# [Task brief]
Look below for the line with "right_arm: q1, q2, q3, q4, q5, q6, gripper" and the line with "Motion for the"; repeat exactly those two lines and all lines between them, but no pictures.

# [Raw data]
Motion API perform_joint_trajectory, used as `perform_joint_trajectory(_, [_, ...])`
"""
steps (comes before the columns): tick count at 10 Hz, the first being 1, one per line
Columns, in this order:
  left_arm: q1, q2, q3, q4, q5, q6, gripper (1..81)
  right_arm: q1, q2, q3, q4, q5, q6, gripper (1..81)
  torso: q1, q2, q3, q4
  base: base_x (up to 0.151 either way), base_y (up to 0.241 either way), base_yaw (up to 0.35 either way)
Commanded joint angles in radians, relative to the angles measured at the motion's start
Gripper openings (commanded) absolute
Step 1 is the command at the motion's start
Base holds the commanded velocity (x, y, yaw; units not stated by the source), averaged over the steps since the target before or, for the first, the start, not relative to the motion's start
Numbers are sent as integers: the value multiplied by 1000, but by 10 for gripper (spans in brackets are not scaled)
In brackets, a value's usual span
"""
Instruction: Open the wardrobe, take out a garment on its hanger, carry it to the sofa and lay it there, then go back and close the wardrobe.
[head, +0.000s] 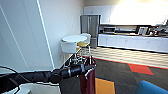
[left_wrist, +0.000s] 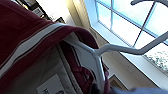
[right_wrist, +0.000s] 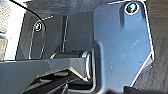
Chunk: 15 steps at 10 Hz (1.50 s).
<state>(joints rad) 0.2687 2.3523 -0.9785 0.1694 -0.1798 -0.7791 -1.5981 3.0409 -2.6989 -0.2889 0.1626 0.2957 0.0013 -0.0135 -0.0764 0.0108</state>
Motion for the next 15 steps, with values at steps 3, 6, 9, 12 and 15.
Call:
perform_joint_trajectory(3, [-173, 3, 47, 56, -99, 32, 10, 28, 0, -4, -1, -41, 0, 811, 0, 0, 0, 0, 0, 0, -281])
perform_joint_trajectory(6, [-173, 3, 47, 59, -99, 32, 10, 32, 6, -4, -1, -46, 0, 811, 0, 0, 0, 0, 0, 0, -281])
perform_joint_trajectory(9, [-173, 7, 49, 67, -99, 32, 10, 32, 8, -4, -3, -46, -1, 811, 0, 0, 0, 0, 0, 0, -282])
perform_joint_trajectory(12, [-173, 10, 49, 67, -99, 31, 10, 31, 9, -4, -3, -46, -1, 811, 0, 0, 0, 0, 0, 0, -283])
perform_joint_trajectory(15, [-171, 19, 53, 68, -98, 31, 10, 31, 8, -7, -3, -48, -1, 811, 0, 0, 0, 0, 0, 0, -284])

# [Response box]
  right_arm: q1, q2, q3, q4, q5, q6, gripper (1..81)
  torso: q1, q2, q3, q4
  base: base_x (up to 0.151 either way), base_y (up to 0.241 either way), base_yaw (up to 0.35 either way)
Commanded joint angles in radians, relative to the angles measured at the motion's start
Gripper openings (commanded) absolute
Step 1 is the command at the motion's start
Base holds the commanded velocity (x, y, yaw; units not stated by the source), averaged over the steps since the target before or, for the first, the start, not relative to the motion's start
Numbers are sent as integers: the value multiplied by 1000, but by 10 for gripper (spans in brackets are not scaled)
In brackets, a value's usual span
"""
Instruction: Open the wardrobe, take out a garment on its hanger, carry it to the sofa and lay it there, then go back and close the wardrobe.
[head, +0.000s] 
[left_wrist, +0.000s] 
[right_wrist, +0.000s] 
Chunk: 15 steps at 10 Hz (1.50 s).
<state>(joints rad) 0.2687 2.3523 -0.9785 0.1694 -0.1798 -0.7791 -1.5981 3.0409 -2.6989 -0.2889 0.1626 0.2957 0.0013 -0.0135 -0.0764 0.0108</state>
Motion for the next 15 steps, with values at steps 3, 6, 9, 12 and 15.

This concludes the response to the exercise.